The difference between a wholly-owned subsidiary and a holding subsidiary can be summarized from the following aspects:
1. Ownership structure: A wholly-owned subsidiary means that the parent company owns 0/00% of the equity of the subsidiary, that is, the subsidiary is completely controlled by the parent company. Holding subsidiary means that the parent company owns more than 50% of the shares of the subsidiary, but not 100%, and has control over the subsidiary, but it is not wholly owned.
2. Control: A wholly-owned subsidiary means that the parent company has complete control over the wholly-owned subsidiary, including business decision-making, financial management and human resources. Although the holding subsidiary is the parent company, its control degree may be limited due to the existence of other shareholders.
3. Operational independence: A wholly-owned subsidiary is an independent legal entity, which conducts business activities in its own name and bears civil liabilities independently, although it is wholly owned by the parent company. Because of the participation of other shareholders, the holding subsidiary may need to consider the opinions and interests of other shareholders more in its business decision. Compared with wholly-owned subsidiaries, its business independence is stronger.

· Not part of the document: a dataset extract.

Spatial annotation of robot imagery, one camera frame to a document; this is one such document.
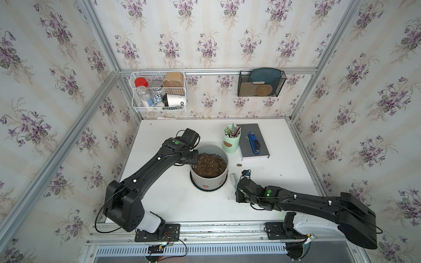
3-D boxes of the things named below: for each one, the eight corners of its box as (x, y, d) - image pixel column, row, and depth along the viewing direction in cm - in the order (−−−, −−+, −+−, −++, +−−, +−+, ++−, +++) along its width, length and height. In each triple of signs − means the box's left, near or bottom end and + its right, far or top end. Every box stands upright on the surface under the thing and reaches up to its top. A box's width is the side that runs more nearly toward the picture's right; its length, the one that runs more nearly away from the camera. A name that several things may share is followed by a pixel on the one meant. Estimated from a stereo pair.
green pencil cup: (222, 153, 102) (224, 137, 91) (221, 140, 109) (223, 124, 97) (238, 153, 102) (242, 138, 91) (236, 140, 109) (240, 124, 97)

4. Risks and benefits: A wholly-owned subsidiary is the parent company that bears all operating risks and enjoys all operating benefits. A holding subsidiary is a parent company that bears risks and shares benefits according to its shareholding ratio, and other shareholders also bear corresponding risks and benefits.
Article 57 of the Company Law of People's Republic of China (PRC): The provisions of this section shall apply to the establishment and organization of a one-person limited liability company; Where there are no provisions in this section, the provisions in the first and second sections of this chapter shall apply. A one-person limited liability company as mentioned in this Law refers to a limited liability company with only one natural person shareholder or one corporate shareholders.